## What is being asked
You are asked to write out the full listing exactly as it stands.

## Dataset extract
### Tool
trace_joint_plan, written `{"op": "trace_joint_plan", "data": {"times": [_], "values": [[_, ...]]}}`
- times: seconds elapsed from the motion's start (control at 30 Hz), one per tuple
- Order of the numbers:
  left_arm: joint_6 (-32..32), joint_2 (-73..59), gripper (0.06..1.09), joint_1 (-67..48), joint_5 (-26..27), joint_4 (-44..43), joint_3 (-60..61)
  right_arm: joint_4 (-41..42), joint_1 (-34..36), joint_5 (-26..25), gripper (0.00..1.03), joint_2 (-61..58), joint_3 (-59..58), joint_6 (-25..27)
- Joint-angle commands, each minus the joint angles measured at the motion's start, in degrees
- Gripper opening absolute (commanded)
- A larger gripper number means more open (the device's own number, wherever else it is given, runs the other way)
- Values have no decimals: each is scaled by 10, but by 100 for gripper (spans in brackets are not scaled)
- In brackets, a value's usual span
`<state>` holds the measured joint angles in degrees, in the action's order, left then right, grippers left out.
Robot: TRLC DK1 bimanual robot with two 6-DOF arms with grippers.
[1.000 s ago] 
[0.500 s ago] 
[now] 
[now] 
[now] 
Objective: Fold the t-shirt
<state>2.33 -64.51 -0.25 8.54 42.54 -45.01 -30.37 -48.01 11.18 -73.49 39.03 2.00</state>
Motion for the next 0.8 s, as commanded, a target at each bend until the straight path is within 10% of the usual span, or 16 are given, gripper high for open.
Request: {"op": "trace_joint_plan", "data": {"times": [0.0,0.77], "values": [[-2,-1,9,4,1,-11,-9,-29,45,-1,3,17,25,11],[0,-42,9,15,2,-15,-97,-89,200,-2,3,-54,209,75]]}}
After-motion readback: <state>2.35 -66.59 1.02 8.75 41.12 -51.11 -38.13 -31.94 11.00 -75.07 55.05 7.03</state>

## Reply
### Tool
trace_joint_plan, written `{"op": "trace_joint_plan", "data": {"times": [_], "values": [[_, ...]]}}`
- times: seconds elapsed from the motion's start (control at 30 Hz), one per tuple
- Order of the numbers:
  left_arm: joint_6 (-32..32), joint_2 (-73..59), gripper (0.06..1.09), joint_1 (-67..48), joint_5 (-26..27), joint_4 (-44..43), joint_3 (-60..61)
  right_arm: joint_4 (-41..42), joint_1 (-34..36), joint_5 (-26..25), gripper (0.00..1.03), joint_2 (-61..58), joint_3 (-59..58), joint_6 (-25..27)
- Joint-angle commands, each minus the joint angles measured at the motion's start, in degrees
- Gripper opening absolute (commanded)
- A larger gripper number means more open (the device's own number, wherever else it is given, runs the other way)
- Values have no decimals: each is scaled by 10, but by 100 for gripper (spans in brackets are not scaled)
- In brackets, a value's usual span
`<state>` holds the measured joint angles in degrees, in the action's order, left then right, grippers left out.
Robot: TRLC DK1 bimanual robot with two 6-DOF arms with grippers.
[1.000 s ago] 
[0.500 s ago] 
[now] 
[now] 
[now] 
Objective: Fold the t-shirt
<state>2.33 -64.51 -0.25 8.54 42.54 -45.01 -30.37 -48.01 11.18 -73.49 39.03 2.00</state>
Motion for the next 0.8 s, as commanded, a target at each bend until the straight path is within 10% of the usual span, or 16 are given, gripper high for open.
Request: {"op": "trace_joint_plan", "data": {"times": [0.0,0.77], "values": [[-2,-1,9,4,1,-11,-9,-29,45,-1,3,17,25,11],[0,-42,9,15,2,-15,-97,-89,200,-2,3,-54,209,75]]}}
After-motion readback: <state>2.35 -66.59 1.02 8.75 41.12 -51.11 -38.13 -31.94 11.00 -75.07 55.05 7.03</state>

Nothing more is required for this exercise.